● **ASSIGNMENT**
Only the lines from the one holding "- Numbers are" to the final line of the material below belong in the answer, transcribed exactly.

● **COLLECTED DATA**
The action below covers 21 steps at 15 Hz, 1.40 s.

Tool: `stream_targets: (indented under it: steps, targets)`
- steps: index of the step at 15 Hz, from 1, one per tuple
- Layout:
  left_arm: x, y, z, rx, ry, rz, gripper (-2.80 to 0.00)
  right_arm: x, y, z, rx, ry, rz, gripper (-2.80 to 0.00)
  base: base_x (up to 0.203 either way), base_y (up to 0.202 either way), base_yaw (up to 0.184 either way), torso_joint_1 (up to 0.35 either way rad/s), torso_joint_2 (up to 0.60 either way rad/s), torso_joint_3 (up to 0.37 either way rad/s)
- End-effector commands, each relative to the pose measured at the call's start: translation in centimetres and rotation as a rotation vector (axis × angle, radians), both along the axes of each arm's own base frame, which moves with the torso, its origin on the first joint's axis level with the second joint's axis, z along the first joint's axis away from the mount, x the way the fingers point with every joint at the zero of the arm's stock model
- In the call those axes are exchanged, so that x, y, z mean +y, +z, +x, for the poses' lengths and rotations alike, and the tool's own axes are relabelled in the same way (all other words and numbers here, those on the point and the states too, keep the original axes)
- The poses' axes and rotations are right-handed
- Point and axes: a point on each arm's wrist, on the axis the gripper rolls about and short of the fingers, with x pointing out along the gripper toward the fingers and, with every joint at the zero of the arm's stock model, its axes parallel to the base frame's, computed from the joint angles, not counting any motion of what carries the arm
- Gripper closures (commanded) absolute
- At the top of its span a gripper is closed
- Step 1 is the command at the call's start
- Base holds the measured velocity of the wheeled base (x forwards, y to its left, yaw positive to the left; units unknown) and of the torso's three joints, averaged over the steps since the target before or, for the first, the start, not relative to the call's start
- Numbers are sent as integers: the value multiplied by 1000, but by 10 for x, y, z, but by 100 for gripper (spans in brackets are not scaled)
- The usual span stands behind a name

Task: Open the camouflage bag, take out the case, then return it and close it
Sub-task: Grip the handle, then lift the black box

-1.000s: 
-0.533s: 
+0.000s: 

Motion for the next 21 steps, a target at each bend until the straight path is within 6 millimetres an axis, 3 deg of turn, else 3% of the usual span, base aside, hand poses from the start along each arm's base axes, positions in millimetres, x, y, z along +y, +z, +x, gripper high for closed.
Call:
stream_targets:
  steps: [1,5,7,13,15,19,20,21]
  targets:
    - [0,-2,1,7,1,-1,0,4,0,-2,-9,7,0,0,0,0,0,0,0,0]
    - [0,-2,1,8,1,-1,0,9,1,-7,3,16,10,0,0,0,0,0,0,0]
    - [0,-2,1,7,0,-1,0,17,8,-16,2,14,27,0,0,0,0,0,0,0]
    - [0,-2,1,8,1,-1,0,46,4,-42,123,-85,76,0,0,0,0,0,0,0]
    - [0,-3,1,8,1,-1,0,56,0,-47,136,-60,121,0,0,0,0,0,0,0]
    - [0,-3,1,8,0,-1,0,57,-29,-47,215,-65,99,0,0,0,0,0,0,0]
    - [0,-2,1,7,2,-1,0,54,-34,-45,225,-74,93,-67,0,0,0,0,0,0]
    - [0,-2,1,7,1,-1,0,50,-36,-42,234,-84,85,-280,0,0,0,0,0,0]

● **TASK RESPONSE**
- Numbers are sent as integers: the value multiplied by 1000, but by 10 for x, y, z, but by 100 for gripper (spans in brackets are not scaled)
- The usual span stands behind a name

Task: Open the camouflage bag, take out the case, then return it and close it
Sub-task: Grip the handle, then lift the black box

-1.000s: 
-0.533s: 
+0.000s: 

Motion for the next 21 steps, a target at each bend until the straight path is within 6 millimetres an axis, 3 deg of turn, else 3% of the usual span, base aside, hand poses from the start along each arm's base axes, positions in millimetres, x, y, z along +y, +z, +x, gripper high for closed.
Call:
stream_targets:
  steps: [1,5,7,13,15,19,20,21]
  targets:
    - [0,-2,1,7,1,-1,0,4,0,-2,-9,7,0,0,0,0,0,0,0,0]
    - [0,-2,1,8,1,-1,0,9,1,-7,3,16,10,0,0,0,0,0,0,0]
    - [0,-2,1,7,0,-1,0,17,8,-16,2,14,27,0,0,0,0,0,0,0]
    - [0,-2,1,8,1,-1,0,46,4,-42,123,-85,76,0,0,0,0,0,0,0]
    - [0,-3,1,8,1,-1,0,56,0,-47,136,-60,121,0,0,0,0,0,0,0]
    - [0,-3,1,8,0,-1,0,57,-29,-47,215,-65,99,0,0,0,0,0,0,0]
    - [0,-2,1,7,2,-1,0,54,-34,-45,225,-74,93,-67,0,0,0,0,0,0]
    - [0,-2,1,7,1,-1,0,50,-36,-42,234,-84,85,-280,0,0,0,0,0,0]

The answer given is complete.